» **TASK OBJECTIVE**:
Please return all of the material exactly, with no line missing.

» **DATA PROVIDED**:

====

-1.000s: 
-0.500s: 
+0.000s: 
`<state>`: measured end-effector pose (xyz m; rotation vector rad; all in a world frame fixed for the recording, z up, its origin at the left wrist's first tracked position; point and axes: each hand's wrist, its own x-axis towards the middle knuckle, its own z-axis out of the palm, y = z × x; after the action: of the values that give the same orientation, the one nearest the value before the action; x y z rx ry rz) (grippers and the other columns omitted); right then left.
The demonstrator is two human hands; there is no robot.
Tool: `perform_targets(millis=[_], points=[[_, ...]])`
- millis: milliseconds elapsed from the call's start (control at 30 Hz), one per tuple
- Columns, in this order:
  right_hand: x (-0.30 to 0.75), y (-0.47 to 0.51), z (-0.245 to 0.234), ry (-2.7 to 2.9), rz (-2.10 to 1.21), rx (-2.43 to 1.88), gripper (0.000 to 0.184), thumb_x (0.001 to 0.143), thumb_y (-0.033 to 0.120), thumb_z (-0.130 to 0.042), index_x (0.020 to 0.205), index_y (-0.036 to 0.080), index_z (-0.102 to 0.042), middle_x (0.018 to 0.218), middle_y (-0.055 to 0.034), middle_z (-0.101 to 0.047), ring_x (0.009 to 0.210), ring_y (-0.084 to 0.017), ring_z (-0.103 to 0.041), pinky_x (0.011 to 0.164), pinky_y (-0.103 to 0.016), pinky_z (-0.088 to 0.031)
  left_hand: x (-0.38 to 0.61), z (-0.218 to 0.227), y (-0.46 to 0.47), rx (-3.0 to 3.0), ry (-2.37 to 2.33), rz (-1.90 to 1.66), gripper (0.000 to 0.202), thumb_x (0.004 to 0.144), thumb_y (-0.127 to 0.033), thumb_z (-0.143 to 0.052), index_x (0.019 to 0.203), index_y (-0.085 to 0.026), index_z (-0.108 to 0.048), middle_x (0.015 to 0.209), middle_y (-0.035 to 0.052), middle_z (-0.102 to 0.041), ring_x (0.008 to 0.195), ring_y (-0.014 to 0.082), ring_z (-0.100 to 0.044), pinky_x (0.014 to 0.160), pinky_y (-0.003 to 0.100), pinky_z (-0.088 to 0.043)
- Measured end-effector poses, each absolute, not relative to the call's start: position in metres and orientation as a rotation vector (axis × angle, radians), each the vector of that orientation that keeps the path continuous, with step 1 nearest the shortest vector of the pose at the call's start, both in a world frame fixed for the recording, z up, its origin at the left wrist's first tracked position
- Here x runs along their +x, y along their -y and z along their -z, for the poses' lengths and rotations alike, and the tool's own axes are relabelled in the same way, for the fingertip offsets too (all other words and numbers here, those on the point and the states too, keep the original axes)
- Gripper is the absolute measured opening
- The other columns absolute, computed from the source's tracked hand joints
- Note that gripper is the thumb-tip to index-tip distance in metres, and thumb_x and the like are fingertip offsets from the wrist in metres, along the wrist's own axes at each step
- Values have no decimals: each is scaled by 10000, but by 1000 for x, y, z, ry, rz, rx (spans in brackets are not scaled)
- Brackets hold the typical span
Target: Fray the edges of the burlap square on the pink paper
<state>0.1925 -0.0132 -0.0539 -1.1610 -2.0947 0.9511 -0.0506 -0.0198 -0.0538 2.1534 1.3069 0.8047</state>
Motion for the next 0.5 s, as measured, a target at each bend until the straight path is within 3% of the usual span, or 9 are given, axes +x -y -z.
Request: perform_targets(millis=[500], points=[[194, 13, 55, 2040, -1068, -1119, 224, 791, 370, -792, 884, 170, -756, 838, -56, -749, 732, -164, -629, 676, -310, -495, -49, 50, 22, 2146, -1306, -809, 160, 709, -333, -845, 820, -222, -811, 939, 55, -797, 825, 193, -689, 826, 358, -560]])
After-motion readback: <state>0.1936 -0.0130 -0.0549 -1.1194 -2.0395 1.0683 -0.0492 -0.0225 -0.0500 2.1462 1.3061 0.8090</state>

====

» **COMPLETED TASK**:
-1.000s: 
-0.500s: 
+0.000s: 
`<state>`: measured end-effector pose (xyz m; rotation vector rad; all in a world frame fixed for the recording, z up, its origin at the left wrist's first tracked position; point and axes: each hand's wrist, its own x-axis towards the middle knuckle, its own z-axis out of the palm, y = z × x; after the action: of the values that give the same orientation, the one nearest the value before the action; x y z rx ry rz) (grippers and the other columns omitted); right then left.
The demonstrator is two human hands; there is no robot.
Tool: `perform_targets(millis=[_], points=[[_, ...]])`
- millis: milliseconds elapsed from the call's start (control at 30 Hz), one per tuple
- Columns, in this order:
  right_hand: x (-0.30 to 0.75), y (-0.47 to 0.51), z (-0.245 to 0.234), ry (-2.7 to 2.9), rz (-2.10 to 1.21), rx (-2.43 to 1.88), gripper (0.000 to 0.184), thumb_x (0.001 to 0.143), thumb_y (-0.033 to 0.120), thumb_z (-0.130 to 0.042), index_x (0.020 to 0.205), index_y (-0.036 to 0.080), index_z (-0.102 to 0.042), middle_x (0.018 to 0.218), middle_y (-0.055 to 0.034), middle_z (-0.101 to 0.047), ring_x (0.009 to 0.210), ring_y (-0.084 to 0.017), ring_z (-0.103 to 0.041), pinky_x (0.011 to 0.164), pinky_y (-0.103 to 0.016), pinky_z (-0.088 to 0.031)
  left_hand: x (-0.38 to 0.61), z (-0.218 to 0.227), y (-0.46 to 0.47), rx (-3.0 to 3.0), ry (-2.37 to 2.33), rz (-1.90 to 1.66), gripper (0.000 to 0.202), thumb_x (0.004 to 0.144), thumb_y (-0.127 to 0.033), thumb_z (-0.143 to 0.052), index_x (0.019 to 0.203), index_y (-0.085 to 0.026), index_z (-0.108 to 0.048), middle_x (0.015 to 0.209), middle_y (-0.035 to 0.052), middle_z (-0.102 to 0.041), ring_x (0.008 to 0.195), ring_y (-0.014 to 0.082), ring_z (-0.100 to 0.044), pinky_x (0.014 to 0.160), pinky_y (-0.003 to 0.100), pinky_z (-0.088 to 0.043)
- Measured end-effector poses, each absolute, not relative to the call's start: position in metres and orientation as a rotation vector (axis × angle, radians), each the vector of that orientation that keeps the path continuous, with step 1 nearest the shortest vector of the pose at the call's start, both in a world frame fixed for the recording, z up, its origin at the left wrist's first tracked position
- Here x runs along their +x, y along their -y and z along their -z, for the poses' lengths and rotations alike, and the tool's own axes are relabelled in the same way, for the fingertip offsets too (all other words and numbers here, those on the point and the states too, keep the original axes)
- Gripper is the absolute measured opening
- The other columns absolute, computed from the source's tracked hand joints
- Note that gripper is the thumb-tip to index-tip distance in metres, and thumb_x and the like are fingertip offsets from the wrist in metres, along the wrist's own axes at each step
- Values have no decimals: each is scaled by 10000, but by 1000 for x, y, z, ry, rz, rx (spans in brackets are not scaled)
- Brackets hold the typical span
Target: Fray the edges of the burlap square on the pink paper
<state>0.1925 -0.0132 -0.0539 -1.1610 -2.0947 0.9511 -0.0506 -0.0198 -0.0538 2.1534 1.3069 0.8047</state>
Motion for the next 0.5 s, as measured, a target at each bend until the straight path is within 3% of the usual span, or 9 are given, axes +x -y -z.
Request: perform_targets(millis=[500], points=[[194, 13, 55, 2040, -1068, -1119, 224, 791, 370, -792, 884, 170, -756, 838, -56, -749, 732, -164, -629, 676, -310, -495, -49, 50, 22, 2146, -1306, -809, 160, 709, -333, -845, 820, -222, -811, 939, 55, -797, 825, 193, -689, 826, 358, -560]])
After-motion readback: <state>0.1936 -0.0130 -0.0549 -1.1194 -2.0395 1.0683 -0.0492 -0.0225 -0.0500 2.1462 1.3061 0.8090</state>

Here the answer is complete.